Stored data entries:
○ ○ ○ ○

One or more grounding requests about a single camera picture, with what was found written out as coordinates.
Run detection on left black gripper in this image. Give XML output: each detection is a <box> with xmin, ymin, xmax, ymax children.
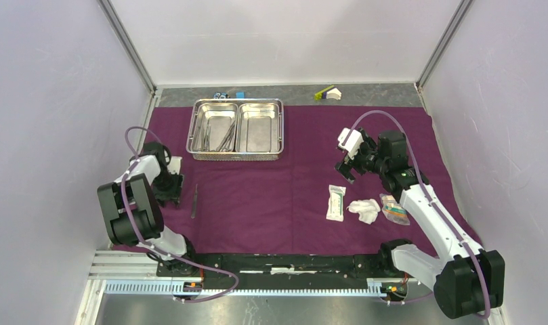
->
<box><xmin>152</xmin><ymin>170</ymin><xmax>184</xmax><ymax>208</ymax></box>

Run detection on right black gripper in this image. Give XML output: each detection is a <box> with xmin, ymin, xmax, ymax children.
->
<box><xmin>334</xmin><ymin>135</ymin><xmax>387</xmax><ymax>183</ymax></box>

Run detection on steel scalpel handle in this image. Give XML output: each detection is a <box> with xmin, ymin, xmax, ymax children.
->
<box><xmin>190</xmin><ymin>184</ymin><xmax>198</xmax><ymax>219</ymax></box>

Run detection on white suture packet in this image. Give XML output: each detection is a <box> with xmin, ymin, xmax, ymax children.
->
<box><xmin>326</xmin><ymin>185</ymin><xmax>346</xmax><ymax>222</ymax></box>

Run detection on white gauze wad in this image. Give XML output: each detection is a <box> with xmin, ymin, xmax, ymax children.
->
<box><xmin>347</xmin><ymin>199</ymin><xmax>381</xmax><ymax>225</ymax></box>

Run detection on clear bag of supplies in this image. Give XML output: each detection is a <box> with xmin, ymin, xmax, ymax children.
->
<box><xmin>380</xmin><ymin>194</ymin><xmax>410</xmax><ymax>226</ymax></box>

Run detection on steel surgical tray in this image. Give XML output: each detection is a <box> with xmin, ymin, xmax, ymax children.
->
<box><xmin>186</xmin><ymin>98</ymin><xmax>284</xmax><ymax>161</ymax></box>

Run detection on purple cloth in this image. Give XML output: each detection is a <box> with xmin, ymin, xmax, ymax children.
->
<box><xmin>149</xmin><ymin>106</ymin><xmax>475</xmax><ymax>255</ymax></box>

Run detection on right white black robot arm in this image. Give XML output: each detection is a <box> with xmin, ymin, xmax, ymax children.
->
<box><xmin>335</xmin><ymin>128</ymin><xmax>505</xmax><ymax>319</ymax></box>

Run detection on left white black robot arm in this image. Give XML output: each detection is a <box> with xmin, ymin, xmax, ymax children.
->
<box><xmin>97</xmin><ymin>142</ymin><xmax>199</xmax><ymax>276</ymax></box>

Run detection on steel surgical instruments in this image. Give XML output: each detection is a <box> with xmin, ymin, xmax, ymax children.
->
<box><xmin>201</xmin><ymin>118</ymin><xmax>236</xmax><ymax>152</ymax></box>

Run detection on green white toy block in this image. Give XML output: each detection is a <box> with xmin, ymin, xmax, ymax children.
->
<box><xmin>314</xmin><ymin>85</ymin><xmax>342</xmax><ymax>101</ymax></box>

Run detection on black blue toy car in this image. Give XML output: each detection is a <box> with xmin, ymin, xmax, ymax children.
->
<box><xmin>213</xmin><ymin>92</ymin><xmax>230</xmax><ymax>99</ymax></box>

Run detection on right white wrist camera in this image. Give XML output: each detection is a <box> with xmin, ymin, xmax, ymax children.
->
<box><xmin>337</xmin><ymin>128</ymin><xmax>363</xmax><ymax>160</ymax></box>

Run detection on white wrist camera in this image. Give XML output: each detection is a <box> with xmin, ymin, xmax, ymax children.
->
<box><xmin>167</xmin><ymin>156</ymin><xmax>182</xmax><ymax>175</ymax></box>
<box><xmin>337</xmin><ymin>128</ymin><xmax>363</xmax><ymax>160</ymax></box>

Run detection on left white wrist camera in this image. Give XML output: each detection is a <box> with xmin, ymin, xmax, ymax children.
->
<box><xmin>167</xmin><ymin>156</ymin><xmax>182</xmax><ymax>175</ymax></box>

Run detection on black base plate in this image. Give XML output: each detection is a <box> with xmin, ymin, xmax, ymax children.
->
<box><xmin>156</xmin><ymin>249</ymin><xmax>423</xmax><ymax>278</ymax></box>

○ ○ ○ ○

● TASK REQUIREMENTS
Given the word "white", show every line of the records that contains it.

● OUTPUT FOR THIS EXERCISE
Run detection on white suture packet in this image. Give XML output: each detection is a <box> with xmin, ymin, xmax, ymax children.
Run detection on white gauze wad in this image. Give XML output: each detection is a <box> with xmin, ymin, xmax, ymax children.
Run detection on right white black robot arm in this image. Give XML output: each detection is a <box> with xmin, ymin, xmax, ymax children.
Run detection on left white black robot arm in this image. Give XML output: each detection is a <box> with xmin, ymin, xmax, ymax children.
Run detection on green white toy block in this image. Give XML output: each detection is a <box> with xmin, ymin, xmax, ymax children.
Run detection on right white wrist camera in this image. Give XML output: each detection is a <box> with xmin, ymin, xmax, ymax children.
Run detection on white wrist camera in this image. Give XML output: each detection is a <box> with xmin, ymin, xmax, ymax children.
Run detection on left white wrist camera in this image. Give XML output: each detection is a <box> with xmin, ymin, xmax, ymax children.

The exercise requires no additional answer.